George n’avait pas encore détourné ses yeux des spirales brillantes de la flamme, quand il s’entendit ainsi brusquement interpeller, sur une matière aussi délicate ; il tressaillit comme un coursier qu’on vient d’éperonner aux deux flancs : il pressentait où cette première question allait le conduire. Les convives subirent la même commotion et tous les regards tombèrent en un même instant sur l’officier. Il répondit, en se remettant tant bien que mal :

— Mais, oui, Madame, je crois que l’assemblée est bien convoquée pour trois heures ; il me semble que l’ordonnance était très-explicite là-dessus.

— Je me rappelle, maintenant, reprit la mère Landry, qu’elle était bien précise sur l’heure de la réunion et sur l’obligation de s’y trouver ; mais elle l’était si peu sur son objet que j’ai confondu. D’ailleurs, je vous avouerai que personne n’y comprend rien à cette proclamation. Nous pensons bien que le gouvernement n’a pas de mauvaises intentions à notre égard ; mais s’il nous avait éclairés davantage sur ce que le roi veut bien faire pour nous, elle aurait empêché les gens de mal parler. Je vous assure, Monsieur le lieutenant, que vous nous feriez un grand plaisir si vous pouviez nous expliquer un peu l’écrit de votre colonel.

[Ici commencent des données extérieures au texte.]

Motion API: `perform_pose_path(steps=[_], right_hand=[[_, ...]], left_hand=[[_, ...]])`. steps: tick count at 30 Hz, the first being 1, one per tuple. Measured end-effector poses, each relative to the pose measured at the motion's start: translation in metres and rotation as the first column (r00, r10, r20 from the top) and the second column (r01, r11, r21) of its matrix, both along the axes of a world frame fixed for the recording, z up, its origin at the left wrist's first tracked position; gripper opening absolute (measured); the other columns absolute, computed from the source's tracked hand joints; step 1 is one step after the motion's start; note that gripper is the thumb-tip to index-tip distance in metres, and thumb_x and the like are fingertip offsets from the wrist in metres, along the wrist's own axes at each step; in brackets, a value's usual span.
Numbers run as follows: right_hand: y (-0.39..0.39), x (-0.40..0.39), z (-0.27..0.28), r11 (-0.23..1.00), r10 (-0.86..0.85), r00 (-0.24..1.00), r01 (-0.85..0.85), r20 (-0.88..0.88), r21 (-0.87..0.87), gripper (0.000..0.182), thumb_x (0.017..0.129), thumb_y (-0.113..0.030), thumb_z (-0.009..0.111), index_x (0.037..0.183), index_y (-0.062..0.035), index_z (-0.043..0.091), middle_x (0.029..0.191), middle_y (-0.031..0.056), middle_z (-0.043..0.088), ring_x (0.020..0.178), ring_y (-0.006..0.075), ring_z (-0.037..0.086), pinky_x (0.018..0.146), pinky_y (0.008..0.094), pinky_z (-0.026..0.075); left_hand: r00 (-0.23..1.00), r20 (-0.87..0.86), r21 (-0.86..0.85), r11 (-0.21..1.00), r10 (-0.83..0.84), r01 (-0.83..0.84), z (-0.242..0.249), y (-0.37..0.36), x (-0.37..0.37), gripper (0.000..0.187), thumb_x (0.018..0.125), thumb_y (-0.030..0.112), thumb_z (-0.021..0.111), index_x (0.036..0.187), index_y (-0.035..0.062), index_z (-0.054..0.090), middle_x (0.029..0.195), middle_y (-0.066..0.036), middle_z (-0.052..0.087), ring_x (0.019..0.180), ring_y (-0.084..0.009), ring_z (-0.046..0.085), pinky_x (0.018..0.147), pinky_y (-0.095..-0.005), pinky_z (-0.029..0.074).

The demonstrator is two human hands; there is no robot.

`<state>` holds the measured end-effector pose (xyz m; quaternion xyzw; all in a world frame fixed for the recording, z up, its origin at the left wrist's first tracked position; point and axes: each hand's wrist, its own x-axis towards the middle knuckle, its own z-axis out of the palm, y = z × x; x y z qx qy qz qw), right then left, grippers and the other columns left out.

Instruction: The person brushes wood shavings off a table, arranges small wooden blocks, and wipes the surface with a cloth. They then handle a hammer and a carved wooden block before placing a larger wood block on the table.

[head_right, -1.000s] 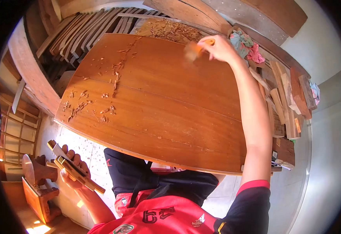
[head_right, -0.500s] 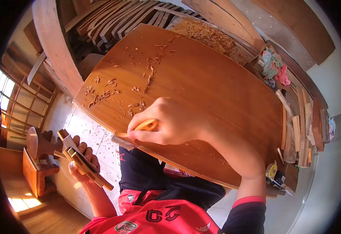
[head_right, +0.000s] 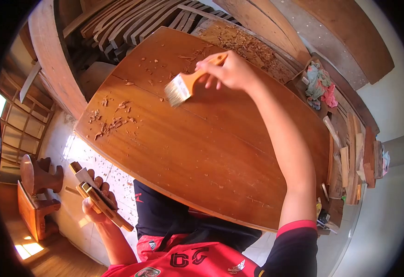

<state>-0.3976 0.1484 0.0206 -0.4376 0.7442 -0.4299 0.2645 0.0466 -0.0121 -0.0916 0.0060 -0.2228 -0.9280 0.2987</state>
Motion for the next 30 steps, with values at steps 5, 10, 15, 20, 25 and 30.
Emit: perform_pose_path(steps=[5, 10, 15, 20, 25, 30], right_hand=[[-0.001, -0.075, 0.012, 0.990, -0.117, 0.985, 0.125, -0.126, 0.062, 0.041, 0.101, -0.037, 0.062, 0.115, 0.0015, 0.069, 0.093, 0.0144, 0.076, 0.073, 0.0159, 0.073, 0.053, 0.0258, 0.053], [0.038, -0.150, 0.020, 0.826, -0.386, 0.566, 0.564, -0.728, 0.000, 0.039, 0.101, -0.037, 0.062, 0.118, -0.0035, 0.071, 0.095, 0.0118, 0.077, 0.074, 0.0166, 0.074, 0.061, 0.0286, 0.054], [0.046, -0.102, 0.015, 0.908, -0.418, 0.748, 0.371, -0.516, -0.196, 0.035, 0.100, -0.035, 0.065, 0.116, -0.0060, 0.074, 0.098, 0.0102, 0.078, 0.079, 0.0161, 0.074, 0.067, 0.0275, 0.054], [0.044, 0.028, 0.016, 0.983, 0.129, 0.945, -0.162, -0.299, -0.085, 0.026, 0.101, -0.022, 0.061, 0.119, -0.0063, 0.071, 0.103, 0.0075, 0.076, 0.081, 0.0133, 0.073, 0.062, 0.0258, 0.054], [0.058, -0.053, 0.014, 0.985, -0.139, 0.981, 0.152, -0.134, 0.086, 0.033, 0.104, -0.032, 0.057, 0.120, -0.0056, 0.069, 0.102, 0.0107, 0.077, 0.077, 0.0149, 0.073, 0.059, 0.0264, 0.054], [0.104, -0.125, -0.018, 0.779, -0.568, 0.574, 0.607, -0.590, -0.159, 0.036, 0.102, -0.034, 0.061, 0.120, -0.0044, 0.072, 0.099, 0.0081, 0.078, 0.078, 0.0142, 0.073, 0.066, 0.0268, 0.054]], left_hand=[[0.999, 0.008, 0.032, 0.998, 0.046, -0.046, -0.009, -0.006, -0.003, 0.069, 0.083, 0.008, 0.067, 0.139, 0.0019, 0.028, 0.107, -0.013, 0.052, 0.090, -0.0245, 0.059, 0.070, -0.0367, 0.063], [0.980, 0.152, 0.085, 0.987, 0.125, -0.139, 0.008, 0.003, -0.016, 0.072, 0.070, 0.009, 0.072, 0.133, -0.0029, 0.039, 0.091, -0.015, 0.056, 0.067, -0.0203, 0.055, 0.059, -0.0313, 0.057], [0.973, 0.162, 0.090, 0.979, 0.167, -0.183, 0.002, 0.005, -0.017, 0.072, 0.070, 0.008, 0.072, 0.132, -0.0030, 0.038, 0.089, -0.014, 0.054, 0.068, -0.0203, 0.055, 0.058, -0.0306, 0.057], [0.997, 0.078, 0.083, 0.996, 0.022, -0.028, 0.014, 0.008, -0.016, 0.069, 0.073, 0.005, 0.073, 0.131, 0.0020, 0.035, 0.098, -0.016, 0.056, 0.079, -0.0233, 0.060, 0.067, -0.0323, 0.062], [0.999, -0.035, 0.040, 0.999, -0.034, 0.036, 0.007, 0.010, -0.008, 0.080, 0.081, 0.007, 0.069, 0.146, -0.0006, 0.024, 0.106, -0.012, 0.053, 0.088, -0.0237, 0.060, 0.065, -0.0371, 0.063], [1.000, -0.022, -0.001, 1.000, -0.019, 0.019, 0.025, 0.020, -0.002, 0.079, 0.075, 0.005, 0.073, 0.140, 0.0000, 0.028, 0.094, -0.012, 0.053, 0.074, -0.0204, 0.054, 0.060, -0.0282, 0.055]])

La question était indiscrète, mais la brave femme l’avait faite avec l’intention sincère de servir également le gouvernement et ses compatriotes ; elle était persuadée qu’un conseil où était entré M. George ne pouvait décréter un acte infâme, et que quelques révélations de la part de leur ami pouvaient ramener la confiance.

Le militaire comprit tout ce qu’il y avait de bonhomie dans la curiosité de Madame Landry, et cela ne le mit pas plus à l’aise. Sa situation ne pouvait être pire ; il sentait son âme livrée à toutes les tortures ; il eut préféré se trouver en face d’une batterie de siège chargée à mitraille. Il était assailli par mille sentiments divers. Un mot inconsidéré, une confidence trop hâtée pouvait briser tout cet édifice de bonheur qu’il était peut-être sur le point de couronner.